И я читал чудом сохранившийся в памяти французский стишок про маленькую ласточку и ее маму, которая учит ее летать.
– И почему ты не говоришь по-французски? У тебя такое произношение...
– Ладно, ладно... Другие заботы. Пойдем лучше чай пить.
– Пойдем. А Исачок пришел?
– Сейчас придет.
– Люблю я твоего Исачка. Он лучше всех.
– Даже лучше меня?
– Сравнил... Он же не пьет. – А в глазах улыбка.

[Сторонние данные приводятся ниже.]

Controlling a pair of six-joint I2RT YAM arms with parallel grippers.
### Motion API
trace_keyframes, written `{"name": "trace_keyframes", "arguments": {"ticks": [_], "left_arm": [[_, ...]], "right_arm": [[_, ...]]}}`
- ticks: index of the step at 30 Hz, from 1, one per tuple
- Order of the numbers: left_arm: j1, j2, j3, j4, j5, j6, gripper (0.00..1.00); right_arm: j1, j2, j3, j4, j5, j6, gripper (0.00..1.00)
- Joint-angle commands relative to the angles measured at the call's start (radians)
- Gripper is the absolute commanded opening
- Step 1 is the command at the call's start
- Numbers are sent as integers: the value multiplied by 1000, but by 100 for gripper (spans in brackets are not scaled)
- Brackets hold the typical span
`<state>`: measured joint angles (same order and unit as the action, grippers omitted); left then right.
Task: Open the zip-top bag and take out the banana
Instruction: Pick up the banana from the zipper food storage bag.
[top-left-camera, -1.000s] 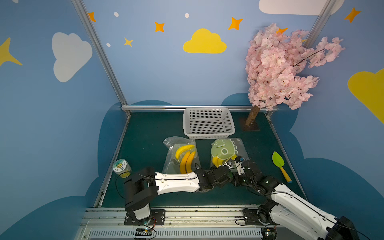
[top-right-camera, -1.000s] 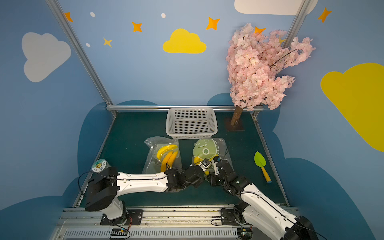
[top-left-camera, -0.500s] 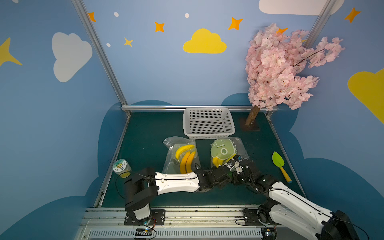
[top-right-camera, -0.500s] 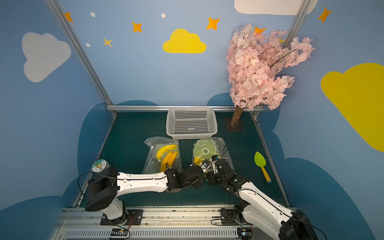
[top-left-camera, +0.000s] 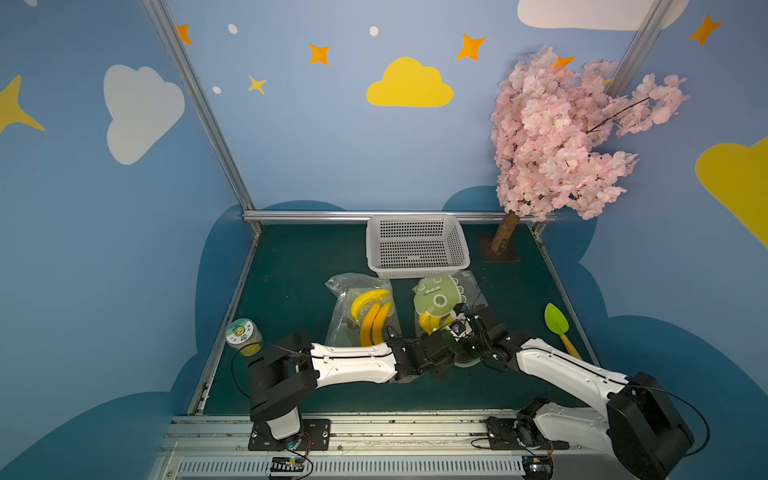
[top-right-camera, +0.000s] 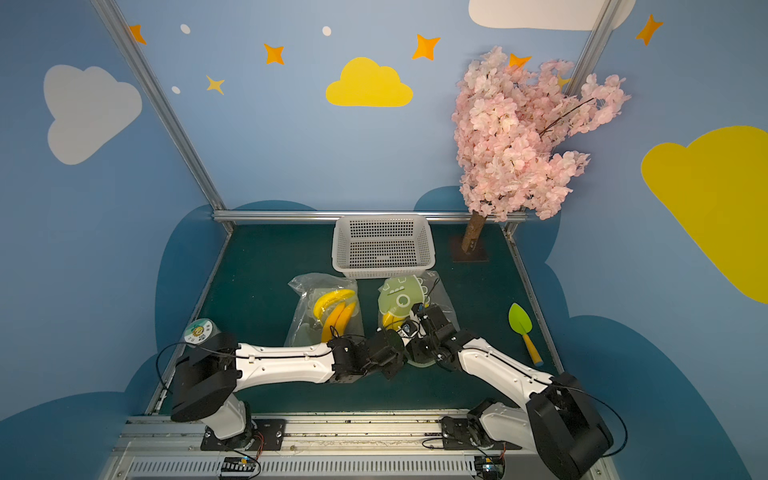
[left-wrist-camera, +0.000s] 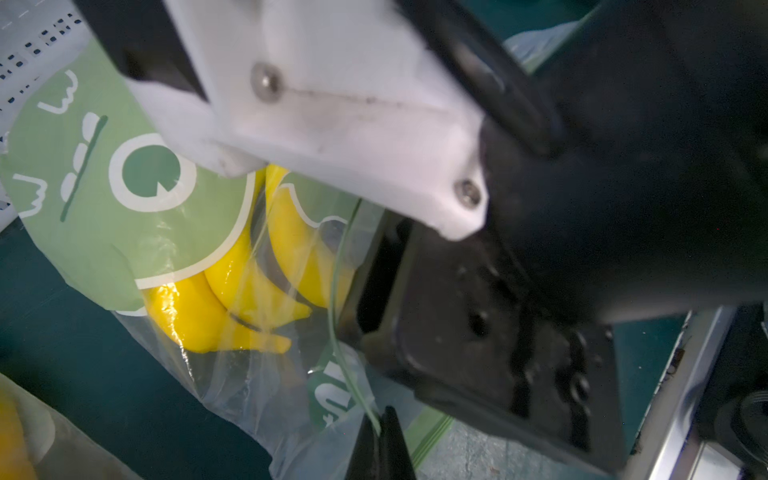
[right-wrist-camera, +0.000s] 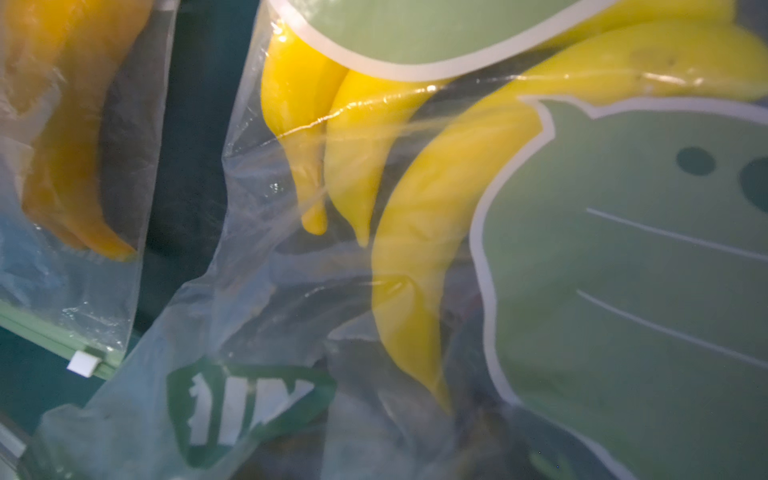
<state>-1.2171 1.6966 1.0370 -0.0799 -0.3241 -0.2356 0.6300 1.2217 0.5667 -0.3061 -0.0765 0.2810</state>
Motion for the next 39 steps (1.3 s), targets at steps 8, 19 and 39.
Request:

Парировать мне было нечем.
Хоронили ее в тихий, солнечный, осенний день, с падающими золотыми листьями кленов, которые она так любила собирать и сушить в толстом "Ля-руссе", а потом в зеленом однотомнике Лермонтова, сохранившимся еще с тех лет.
Покоится рядом с бабушкой и тетей Соней. В одной ограде. На похоронах было много друзей. Это они сажают сейчас на могилу цветы. Она всегда прибрана, ухожена. Фотография трех холмиков у меня на столе. Пришла из Австралии, из Сиднея. И засушенный цветочек рядом. С того же холмика. Прислала незнакомая мне тогда еще дама – Валерия Павловна Тоцкая. Побывала в Киеве, знала когда-то мать, разыскала могилку, сняла, сорвала цветочек и через моря-океаны долетело это до меня. Как когда-то мое фронтовое письмо через весь земной шар до мамы... Не зря любила она переписку, больше чем сына, как говорили досужие языки.